A boy with a golden arm but no money for lessons. A mother who wants to give her son his dream before she dies. A broken down World Series pitcher who cannot go on after the death of his wife. These are the elements of The Pitcher. A story of a man at the end of his dream and a boy whose dream is to make his high school baseball team. In the tradition of The Natural and The Field of Dreams, this is a mythic story about how a man and a boy meet in the crossroads of their life and find a way to go on. You will laugh and you will cry as The Pitcher and Ricky prepare for the ultimate try out of life.
Synopsis
Chapter OnePitching just felt like the most natural thing in the world -- Babe Ruth
I never knew I had an arm until this guy called out, “Hey you want to try and get a ball in the hole, sonny?” I was only nine, but mom said, “come on, lets play.” This Carney guy with no teeth and a fuming cigarette hands me five blue rubber balls and says if I throw three in the hole we win a prize. Hes grinning, because he took moms five bucks and figures a sucker is born every minute. That really got me, because we didnt have any money after Fernando took off, and he only comes back to beat up mom and steal our money. So I really wanted to get mom back something, you know, for her five bucks.
I take the first rubber ball and throw it over my head and wham! The Carney guy looks at me and laughs. “Whoa! A Ringer. Lets see you do it again sonny.” Its like something happens when I throw a ball. My arm windmills over the top, then snaps down like a rubber band. Its like Im following my arm.

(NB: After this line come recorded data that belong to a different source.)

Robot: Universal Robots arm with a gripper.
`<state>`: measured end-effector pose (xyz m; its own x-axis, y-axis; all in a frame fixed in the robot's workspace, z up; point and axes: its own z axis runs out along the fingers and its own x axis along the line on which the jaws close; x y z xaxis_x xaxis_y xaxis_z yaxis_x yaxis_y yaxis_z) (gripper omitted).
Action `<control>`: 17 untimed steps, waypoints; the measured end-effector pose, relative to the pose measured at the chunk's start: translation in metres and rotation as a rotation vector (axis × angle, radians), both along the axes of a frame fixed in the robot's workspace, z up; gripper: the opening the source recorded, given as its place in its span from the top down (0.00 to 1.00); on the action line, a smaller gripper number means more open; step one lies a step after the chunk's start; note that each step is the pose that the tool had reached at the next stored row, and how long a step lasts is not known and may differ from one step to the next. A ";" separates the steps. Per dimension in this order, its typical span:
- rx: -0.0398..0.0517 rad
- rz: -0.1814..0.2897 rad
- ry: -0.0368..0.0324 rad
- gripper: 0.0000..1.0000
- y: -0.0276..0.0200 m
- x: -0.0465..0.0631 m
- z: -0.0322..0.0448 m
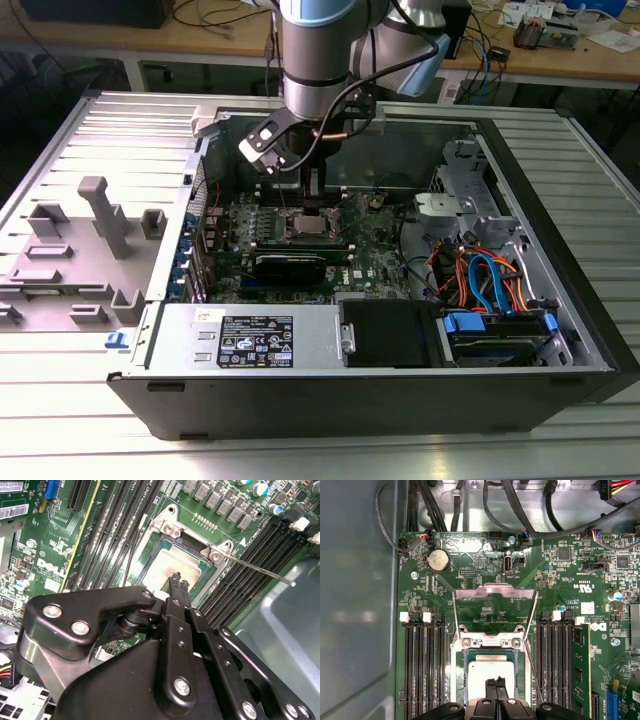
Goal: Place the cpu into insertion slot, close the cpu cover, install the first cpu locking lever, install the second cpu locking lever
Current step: 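Close the cpu cover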
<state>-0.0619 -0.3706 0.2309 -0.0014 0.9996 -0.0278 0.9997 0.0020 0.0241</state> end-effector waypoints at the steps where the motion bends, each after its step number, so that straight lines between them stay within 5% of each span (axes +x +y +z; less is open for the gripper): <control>1: 0.0001 0.000 0.0000 0.89 0.0000 0.000 0.0009; 17: 0.0001 0.000 0.0000 0.89 0.0000 0.000 0.0077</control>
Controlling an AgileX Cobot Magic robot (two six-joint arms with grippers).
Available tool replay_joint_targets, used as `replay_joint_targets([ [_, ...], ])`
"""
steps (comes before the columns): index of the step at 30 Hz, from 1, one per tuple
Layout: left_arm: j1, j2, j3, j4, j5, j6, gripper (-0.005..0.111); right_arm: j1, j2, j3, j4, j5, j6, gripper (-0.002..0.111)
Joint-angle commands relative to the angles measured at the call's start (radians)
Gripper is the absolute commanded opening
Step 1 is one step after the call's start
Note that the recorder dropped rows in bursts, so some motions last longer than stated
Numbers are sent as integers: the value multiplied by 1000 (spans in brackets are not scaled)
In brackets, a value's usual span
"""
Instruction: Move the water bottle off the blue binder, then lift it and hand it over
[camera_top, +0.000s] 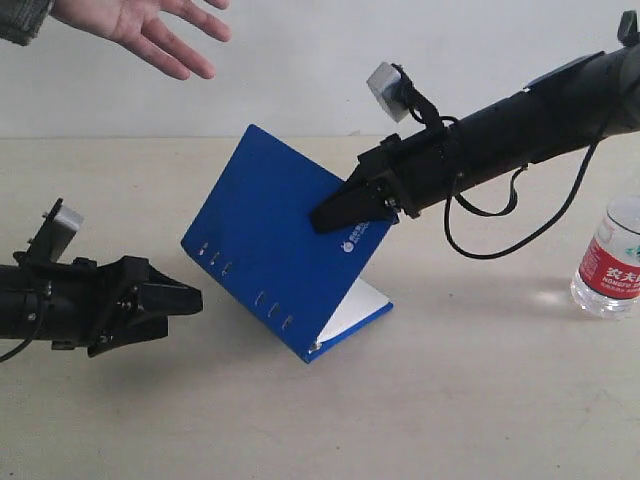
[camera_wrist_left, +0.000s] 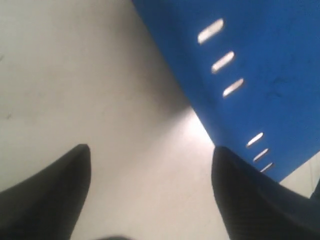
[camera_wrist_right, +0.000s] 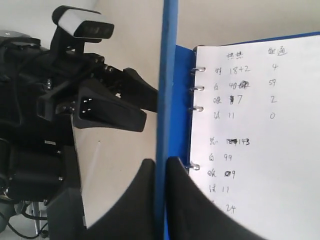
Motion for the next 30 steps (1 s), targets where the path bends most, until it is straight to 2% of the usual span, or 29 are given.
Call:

So I throw the second ball and he mutters, “alright, lets see you get the next ball in.” I mean we are Mexicans, and I think this guy figured hed put one over on us.
I throw the next two balls and they go wild. I hit the top of the wood circle with one and the other one flies completely over the game. The carnie guy is grinning again, because he knows I have only one more ball. I wind up like I had seen pitchers on television and wham, right in the hole again. He hands mom a big white Polar Bear and takes the cigarette from his mouth.
“That looked like a sixty mile an hour pitch to me,” he says.
“I dont know,” I reply, shrugging.
He nods and picks up the rubber balls.
“You should pitch, buddy,” he says with one eye closed.” You have a hell of an arm.”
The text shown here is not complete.